'Ill Behaviour': Can a 'cancer comedy' be funny?

Ill Behaviour (Photo: Showtime)
Ill Behaviour (Photo: Showtime)

In case you didn’t notice from the spelling of its title, Ill Behaviour is a new sitcom from Britain about poor behavior, as well as a pun on how people behave when they’re sick. The ill protagonist of Ill Behaviour, which premieres Monday on Showtime, is Charlie (Tom Riley), who’s recently been diagnosed with Hodgkin’s lymphoma. His close friends Joel (You’re the Worst’s Chris Geere) and Tess (Jessica Regan) are both shocked by the news and by Charlie’s decision not to undergo chemotherapy. He prefers a more homeopathic course of near-inaction.

OK, so far this cancer comedy sounds grim but perhaps bleakly funny, right? But Ill Behaviour, after getting in some amusing digs at what the show views as the nuttier side of homeopathy, takes a twist that makes the show more black-humored. Joel and Tess kidnap Charlie and force him to submit to chemo and other drug injections, under the care of a woman Charlie recently met — an oncologist played by Masters of Sex’s Lizzy Caplan. Caplan’s doctor is a poker-faced cynic who’s barely holding it together in the throes of wicked alcoholism. The character, Nadia, is written awfully bleak for American audiences, and occasionally doesn’t synch up with the more madcap tone of the friends-kidnapping-friend setup. But Caplan really attacks the role with vigor and makes it work.

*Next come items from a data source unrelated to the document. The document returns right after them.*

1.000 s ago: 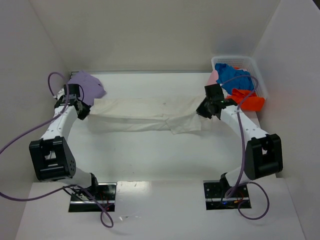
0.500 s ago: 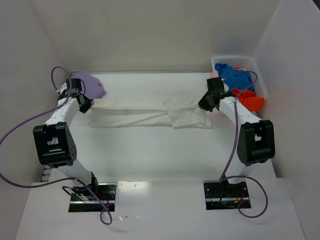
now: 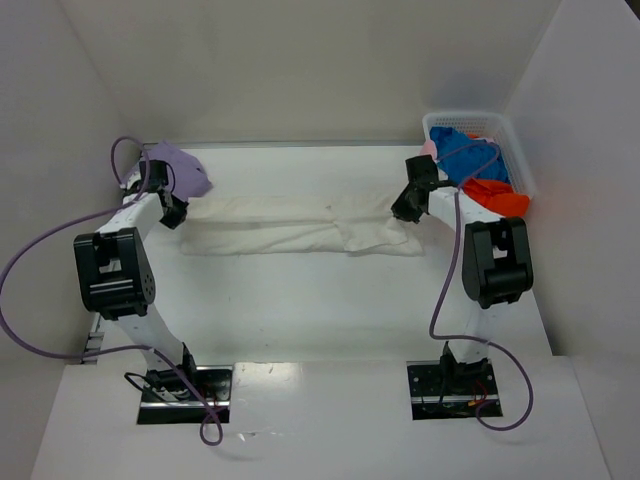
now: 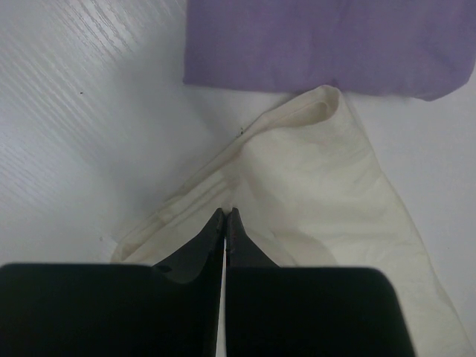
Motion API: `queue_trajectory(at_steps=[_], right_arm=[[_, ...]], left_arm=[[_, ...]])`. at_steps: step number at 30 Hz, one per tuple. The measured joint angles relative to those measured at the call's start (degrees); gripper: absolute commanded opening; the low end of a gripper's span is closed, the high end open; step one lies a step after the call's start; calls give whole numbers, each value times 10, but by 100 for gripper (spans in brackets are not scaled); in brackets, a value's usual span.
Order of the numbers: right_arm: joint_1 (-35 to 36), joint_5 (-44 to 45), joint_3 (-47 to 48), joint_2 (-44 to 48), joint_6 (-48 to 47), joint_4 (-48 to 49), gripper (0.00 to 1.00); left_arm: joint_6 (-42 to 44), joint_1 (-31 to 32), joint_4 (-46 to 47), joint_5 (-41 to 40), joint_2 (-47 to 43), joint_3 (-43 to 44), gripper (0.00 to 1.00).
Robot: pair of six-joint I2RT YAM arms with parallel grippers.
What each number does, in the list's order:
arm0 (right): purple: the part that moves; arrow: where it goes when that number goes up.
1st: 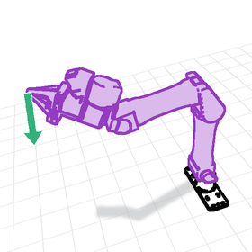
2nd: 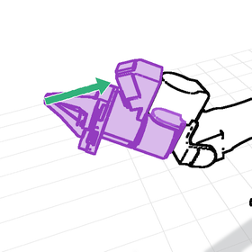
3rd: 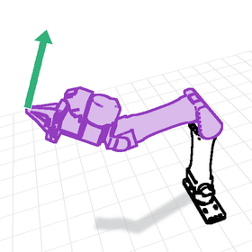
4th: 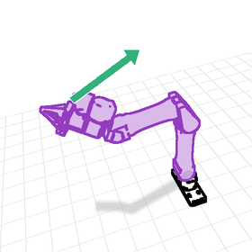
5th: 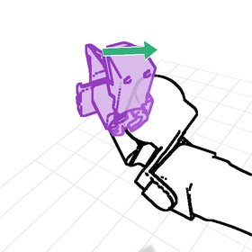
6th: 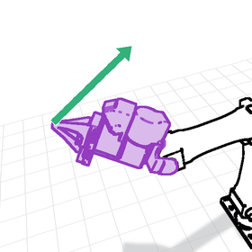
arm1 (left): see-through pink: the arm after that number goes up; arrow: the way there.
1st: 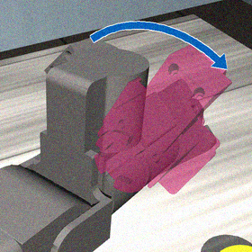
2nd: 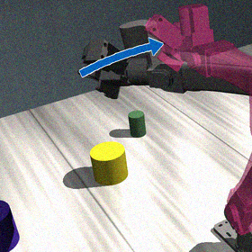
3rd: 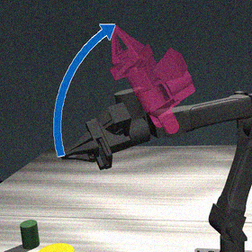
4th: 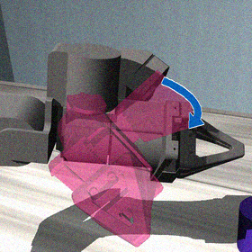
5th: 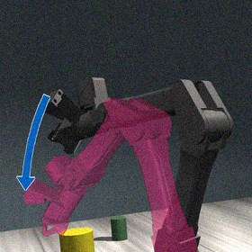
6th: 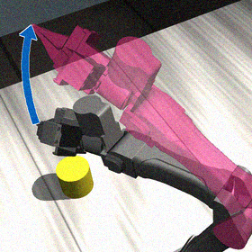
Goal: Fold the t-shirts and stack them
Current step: Fold the other side of the tshirt into a rectangle
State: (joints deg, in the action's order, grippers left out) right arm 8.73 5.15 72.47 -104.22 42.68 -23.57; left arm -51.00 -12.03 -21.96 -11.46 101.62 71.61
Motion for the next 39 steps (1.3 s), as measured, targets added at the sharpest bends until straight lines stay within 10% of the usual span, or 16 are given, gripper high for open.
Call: queue_trajectory(at_steps=[8, 22, 39], right_arm=[[0, 0, 30, -45, -7, 5, 4], [-6, -9, 38, -51, -63, 31, 75], [-2, -96, -37, 84, -97, 50, 79]], left_arm=[[-2, -3, 2, -3, 43, 1, 2], [59, -12, 23, 7, 23, 8, 88], [135, -12, 26, 84, -155, -105, 92]])
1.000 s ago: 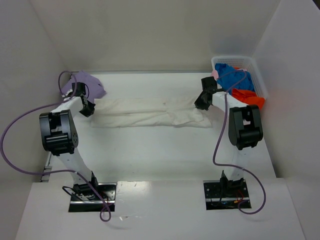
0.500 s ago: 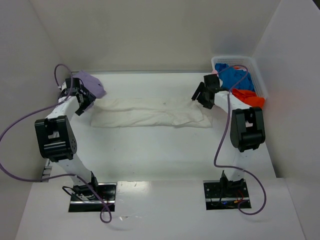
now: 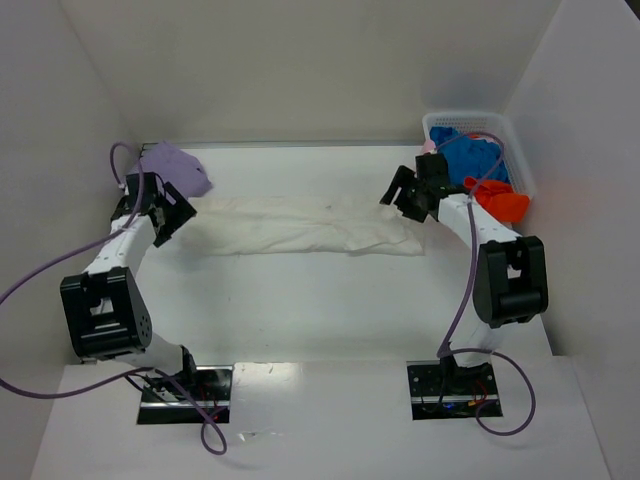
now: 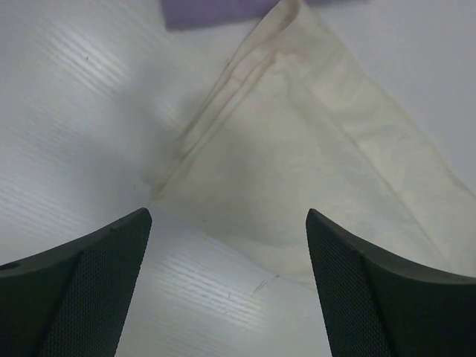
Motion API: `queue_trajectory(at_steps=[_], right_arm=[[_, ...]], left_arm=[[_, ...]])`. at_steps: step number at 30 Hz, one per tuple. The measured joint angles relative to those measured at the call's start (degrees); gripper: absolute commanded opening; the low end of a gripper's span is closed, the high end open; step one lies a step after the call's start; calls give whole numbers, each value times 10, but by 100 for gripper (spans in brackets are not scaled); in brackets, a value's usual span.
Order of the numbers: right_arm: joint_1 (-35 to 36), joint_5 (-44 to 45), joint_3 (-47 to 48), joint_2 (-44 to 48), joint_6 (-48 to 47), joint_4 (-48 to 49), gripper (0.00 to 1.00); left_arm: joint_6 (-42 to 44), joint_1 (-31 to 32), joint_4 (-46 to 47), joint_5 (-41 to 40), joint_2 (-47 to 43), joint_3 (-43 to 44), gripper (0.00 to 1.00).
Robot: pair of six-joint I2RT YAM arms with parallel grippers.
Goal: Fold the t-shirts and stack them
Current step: Fold the other side of the tshirt into a rectangle
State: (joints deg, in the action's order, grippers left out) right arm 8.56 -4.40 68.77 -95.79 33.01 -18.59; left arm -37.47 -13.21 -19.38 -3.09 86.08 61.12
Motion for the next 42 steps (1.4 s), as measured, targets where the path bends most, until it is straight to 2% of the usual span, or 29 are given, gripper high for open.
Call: queue_trajectory(at_steps=[7, 10, 12, 19, 20, 24, 42], right_arm=[[28, -15, -26, 0, -1, 1, 79], [32, -20, -31, 1, -1, 2, 79], [33, -20, -32, 1, -1, 2, 79], [33, -18, -32, 2, -1, 2, 79], [33, -18, -32, 2, -1, 2, 79], [33, -18, -32, 2, -1, 2, 79], [33, -14, -36, 2, -1, 7, 79]], left_arm=[[-17, 0, -3, 0, 31, -47, 81], [-24, 0, 2, -1, 52, -50, 69], [-33, 0, 6, -3, 65, -50, 58], [-48, 0, 8, -15, 86, -50, 27], [-49, 0, 8, -17, 86, -50, 19], [-48, -1, -3, -26, 86, -50, 0], [-45, -20, -71, -46, 28, -73, 0]])
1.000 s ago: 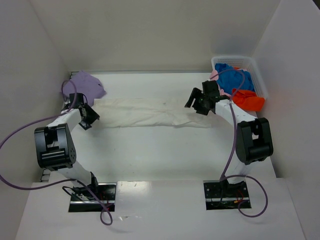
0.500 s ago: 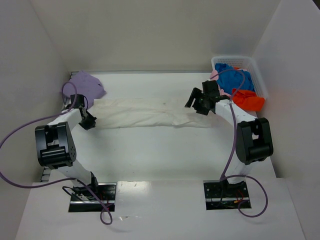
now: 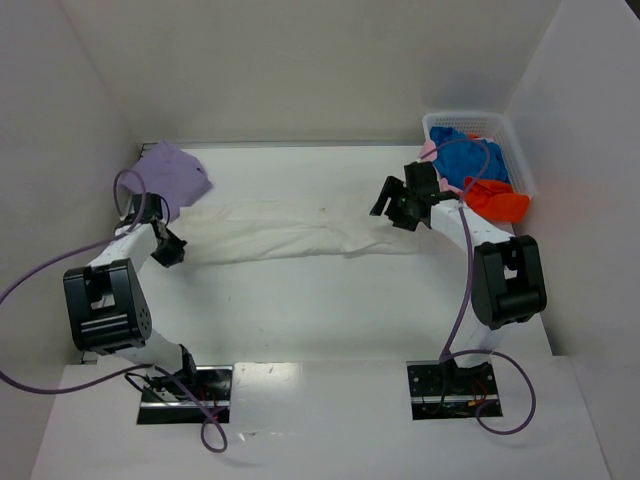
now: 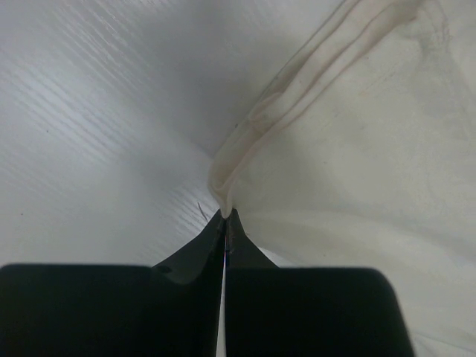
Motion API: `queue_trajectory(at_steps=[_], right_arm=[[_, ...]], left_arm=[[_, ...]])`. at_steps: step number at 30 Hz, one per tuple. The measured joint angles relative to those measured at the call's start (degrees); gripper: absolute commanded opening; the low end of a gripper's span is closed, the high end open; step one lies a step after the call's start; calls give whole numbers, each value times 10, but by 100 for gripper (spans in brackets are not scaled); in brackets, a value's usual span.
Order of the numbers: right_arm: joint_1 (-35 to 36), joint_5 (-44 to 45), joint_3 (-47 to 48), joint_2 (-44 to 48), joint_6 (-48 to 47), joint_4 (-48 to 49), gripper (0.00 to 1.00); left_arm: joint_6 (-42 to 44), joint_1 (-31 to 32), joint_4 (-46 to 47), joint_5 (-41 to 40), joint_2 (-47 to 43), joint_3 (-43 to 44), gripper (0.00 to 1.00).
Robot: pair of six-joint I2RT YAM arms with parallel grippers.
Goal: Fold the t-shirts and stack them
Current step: Fold the other side of the tshirt into a rectangle
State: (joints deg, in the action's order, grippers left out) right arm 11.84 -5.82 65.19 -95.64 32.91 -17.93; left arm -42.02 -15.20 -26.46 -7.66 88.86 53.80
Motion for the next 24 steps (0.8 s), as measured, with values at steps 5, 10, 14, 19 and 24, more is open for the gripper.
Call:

Ill Behaviour is the product of writer Sam Bain, co-creator of the very popular British series Peep Show. Like Chris Geere’s other show, You’re the Worst, Behaviour doesn’t try for nonstop laughs — it’s more than willing to play up eccentric or bizarre or downright shocking ruthlessness to suggest how people behave under stress. (It also occurred to me while watching the new show that Geere is doing very little differently than he does on Worst — he’s playing the role as essentially the same character.)

Ill Behaviour has some thoughtful things to say about right-to-life issues and alcoholism, and if you can buy into the kidnapping-to-save-his-life development, you might stick around for the series’ full six episodes.

Ill Behaviour airs Mondays at 10:30 p.m. on Showtime.